One of the relevant topics is energy transition (to sustainable energy sources). Current and historic household usage is of interest here. The companies that maintain the grid publish yearly data per postcode, or at least some of them do. There are seven of these companies.
Luckily all three companies active in South-Holland do publish that data.
Having this subset of data is useful for any organisation in the region that wants to limit the amount of data they have to dig through to get what they need, for the provincial organisation itself, and for individual citizens. Households that have digital meters have access to their daily energy usage readings online. This data allows them to easily compare their personal usage with their neighbours and wider surrounding area. For instance I established that our usage is lower for both electricity and gas than average in our street. It is also easier to map, or otherwise visualise, in a meaningful way for the province and relevant regional stakeholders.
Here’s a brief overview of the steps we’re taking to get to a province-wide data set.
Download the data for the years available for Westland, Liander and Stedin (Westland goes back to 2010, the others to 2008)

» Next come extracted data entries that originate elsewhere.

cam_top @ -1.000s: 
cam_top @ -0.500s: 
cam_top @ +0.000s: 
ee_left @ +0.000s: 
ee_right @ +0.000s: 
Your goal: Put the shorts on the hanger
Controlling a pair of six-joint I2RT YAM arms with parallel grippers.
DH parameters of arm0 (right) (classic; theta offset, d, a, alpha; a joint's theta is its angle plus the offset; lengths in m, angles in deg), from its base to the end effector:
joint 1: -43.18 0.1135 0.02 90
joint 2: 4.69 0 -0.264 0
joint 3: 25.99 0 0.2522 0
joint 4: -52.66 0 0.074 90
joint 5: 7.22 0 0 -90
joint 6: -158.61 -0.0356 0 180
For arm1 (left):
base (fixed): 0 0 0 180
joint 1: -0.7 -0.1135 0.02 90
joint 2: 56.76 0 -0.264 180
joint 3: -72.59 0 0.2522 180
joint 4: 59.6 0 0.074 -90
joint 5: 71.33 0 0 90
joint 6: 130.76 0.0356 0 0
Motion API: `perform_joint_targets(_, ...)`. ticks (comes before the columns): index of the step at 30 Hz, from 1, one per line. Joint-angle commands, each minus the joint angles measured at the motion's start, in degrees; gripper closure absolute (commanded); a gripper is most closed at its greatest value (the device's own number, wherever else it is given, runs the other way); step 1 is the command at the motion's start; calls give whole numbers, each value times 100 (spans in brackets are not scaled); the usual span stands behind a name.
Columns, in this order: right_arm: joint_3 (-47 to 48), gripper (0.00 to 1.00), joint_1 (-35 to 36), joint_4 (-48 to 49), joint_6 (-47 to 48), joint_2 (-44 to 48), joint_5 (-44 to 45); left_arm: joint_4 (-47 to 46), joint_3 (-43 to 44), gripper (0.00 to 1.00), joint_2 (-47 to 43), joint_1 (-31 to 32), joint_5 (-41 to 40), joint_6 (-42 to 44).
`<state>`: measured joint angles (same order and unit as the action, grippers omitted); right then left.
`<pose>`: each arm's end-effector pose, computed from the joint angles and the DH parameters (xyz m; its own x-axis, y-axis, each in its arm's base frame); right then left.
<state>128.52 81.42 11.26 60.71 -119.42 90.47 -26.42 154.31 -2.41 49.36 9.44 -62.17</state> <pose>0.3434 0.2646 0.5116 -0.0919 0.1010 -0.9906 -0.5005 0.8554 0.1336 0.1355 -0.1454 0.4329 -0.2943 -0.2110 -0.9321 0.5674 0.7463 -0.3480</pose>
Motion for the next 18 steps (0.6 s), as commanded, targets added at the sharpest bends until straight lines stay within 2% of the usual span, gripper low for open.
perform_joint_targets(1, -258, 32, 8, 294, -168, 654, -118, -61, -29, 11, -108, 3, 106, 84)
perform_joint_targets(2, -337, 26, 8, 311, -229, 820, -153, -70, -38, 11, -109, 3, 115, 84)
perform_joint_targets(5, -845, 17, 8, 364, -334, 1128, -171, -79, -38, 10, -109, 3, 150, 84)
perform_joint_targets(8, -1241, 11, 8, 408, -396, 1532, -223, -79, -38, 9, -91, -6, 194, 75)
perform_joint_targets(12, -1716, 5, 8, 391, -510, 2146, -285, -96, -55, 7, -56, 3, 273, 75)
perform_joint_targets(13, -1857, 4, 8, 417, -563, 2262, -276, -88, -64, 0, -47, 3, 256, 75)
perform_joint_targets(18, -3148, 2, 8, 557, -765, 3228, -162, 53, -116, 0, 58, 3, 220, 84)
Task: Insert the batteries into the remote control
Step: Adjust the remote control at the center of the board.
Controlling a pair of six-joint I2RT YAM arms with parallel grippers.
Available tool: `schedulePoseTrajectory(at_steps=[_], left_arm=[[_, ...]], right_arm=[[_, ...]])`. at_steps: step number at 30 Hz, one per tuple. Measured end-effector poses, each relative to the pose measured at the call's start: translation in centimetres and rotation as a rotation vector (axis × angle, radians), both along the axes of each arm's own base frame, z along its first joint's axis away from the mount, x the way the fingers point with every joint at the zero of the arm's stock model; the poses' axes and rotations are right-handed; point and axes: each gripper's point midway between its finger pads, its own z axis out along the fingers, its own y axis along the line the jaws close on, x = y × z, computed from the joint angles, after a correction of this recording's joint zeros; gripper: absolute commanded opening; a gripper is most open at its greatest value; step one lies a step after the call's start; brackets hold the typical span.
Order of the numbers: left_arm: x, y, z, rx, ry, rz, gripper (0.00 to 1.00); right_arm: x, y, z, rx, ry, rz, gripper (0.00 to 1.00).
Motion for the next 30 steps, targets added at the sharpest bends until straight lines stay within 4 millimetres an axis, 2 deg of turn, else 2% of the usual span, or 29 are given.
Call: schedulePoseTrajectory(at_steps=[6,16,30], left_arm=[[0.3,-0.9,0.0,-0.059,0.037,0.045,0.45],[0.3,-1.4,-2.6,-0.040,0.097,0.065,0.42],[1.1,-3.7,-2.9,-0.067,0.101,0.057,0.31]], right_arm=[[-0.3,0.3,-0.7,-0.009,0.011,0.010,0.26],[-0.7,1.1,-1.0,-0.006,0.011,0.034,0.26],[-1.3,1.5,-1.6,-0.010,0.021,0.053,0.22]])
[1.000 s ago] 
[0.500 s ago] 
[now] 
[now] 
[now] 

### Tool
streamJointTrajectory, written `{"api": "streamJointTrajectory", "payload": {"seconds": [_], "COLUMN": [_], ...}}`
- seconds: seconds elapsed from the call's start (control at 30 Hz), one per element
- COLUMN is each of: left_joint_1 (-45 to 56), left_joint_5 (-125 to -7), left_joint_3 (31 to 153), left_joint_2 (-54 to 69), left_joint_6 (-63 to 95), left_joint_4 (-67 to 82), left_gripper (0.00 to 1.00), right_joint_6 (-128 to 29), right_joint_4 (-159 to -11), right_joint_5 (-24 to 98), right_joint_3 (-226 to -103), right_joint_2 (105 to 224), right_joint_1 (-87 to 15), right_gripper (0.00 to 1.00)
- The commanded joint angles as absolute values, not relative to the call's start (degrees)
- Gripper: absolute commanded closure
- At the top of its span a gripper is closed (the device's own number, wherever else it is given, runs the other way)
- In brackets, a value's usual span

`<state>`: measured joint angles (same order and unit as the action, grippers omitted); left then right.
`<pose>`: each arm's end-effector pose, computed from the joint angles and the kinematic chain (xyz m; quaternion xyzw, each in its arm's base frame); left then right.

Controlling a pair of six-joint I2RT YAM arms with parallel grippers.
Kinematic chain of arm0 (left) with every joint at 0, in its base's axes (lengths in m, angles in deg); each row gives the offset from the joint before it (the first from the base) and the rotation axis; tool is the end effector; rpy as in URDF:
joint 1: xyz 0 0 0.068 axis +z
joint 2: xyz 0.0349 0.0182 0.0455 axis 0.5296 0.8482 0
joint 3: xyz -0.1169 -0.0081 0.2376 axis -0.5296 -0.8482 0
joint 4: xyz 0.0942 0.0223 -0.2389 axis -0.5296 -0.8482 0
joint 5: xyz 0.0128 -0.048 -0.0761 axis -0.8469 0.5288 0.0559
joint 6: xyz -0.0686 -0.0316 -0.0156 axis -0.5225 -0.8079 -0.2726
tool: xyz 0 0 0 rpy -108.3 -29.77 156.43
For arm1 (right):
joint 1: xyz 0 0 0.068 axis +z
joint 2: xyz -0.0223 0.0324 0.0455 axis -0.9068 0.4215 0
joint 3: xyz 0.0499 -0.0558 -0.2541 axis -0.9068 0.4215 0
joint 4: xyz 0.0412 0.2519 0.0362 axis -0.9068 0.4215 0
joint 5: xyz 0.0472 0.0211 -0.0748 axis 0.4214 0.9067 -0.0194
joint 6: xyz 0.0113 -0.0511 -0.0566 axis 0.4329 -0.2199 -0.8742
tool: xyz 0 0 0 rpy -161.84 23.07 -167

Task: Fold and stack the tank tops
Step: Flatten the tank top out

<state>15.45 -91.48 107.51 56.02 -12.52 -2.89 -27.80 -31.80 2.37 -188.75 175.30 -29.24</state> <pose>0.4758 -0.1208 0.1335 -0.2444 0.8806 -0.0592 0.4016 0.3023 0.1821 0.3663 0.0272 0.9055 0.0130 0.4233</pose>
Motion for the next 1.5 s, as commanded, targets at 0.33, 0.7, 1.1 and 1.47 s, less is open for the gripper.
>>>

Check the data formats: Westland and Stedin provide CSV, Liander XLSX
Check data structure: all use the same structure of fields and conventions
To get only the data for South-Holland we use the postcode that is mentioned in the data.
The Dutch postcode zones do not conform to provincial boundaries however, so we take the list of four position postcodes and determine the ones that fall within South-Holland:
The data contains 6 position postcodes of the structure 1234AB. We need to split them into the four digits and the two letters, to be able to match them with the ranges that fall within the province.
For personal data protection purposes, in the data, for 6 position postcodes where the number of addresses in that postcode is less than 10, the data is aggregated with a neighbouring postcode, until the number of addresses is higher than 9. It is not certain that those aggregations fall within a single province. The data provides a ‘from’ 6 position postcode and a ‘to’ 6 position postcode. This is the same value where the number of addresses in a postcode is high enough but can be a wider range.
We need to test if the entire postcode range in a single data record falls within one of the ranges of postcodes that belong in South-Holland.
For the small number of aggregates that fall into two provinces we can adopt the average usage number, but need to mark that the number of households in that area is unknown,
or retrieve the actual number of addresses from the national address and building database, and mark that the average energy usage values are from a larger number of addresses.
Alternatively we can keep the entire range, including the part outside the province,
or we exclude the entire range and leave a ‘hole in the map’.
In any case we need to mark in the data what we did, and why.
The result is then a data set in CSV that consolidates the three sources for all those records that fall within the province.
This dataset can then be mapped, e.g. in Q-GIS or other tools in use within the province South-Holland.
We provide a recipe and/or script from the above steps that can take the future yearly data sets from the three sources and turn them into a consolidated subset for South-Holland, so that the province can automate keeping the data up to date.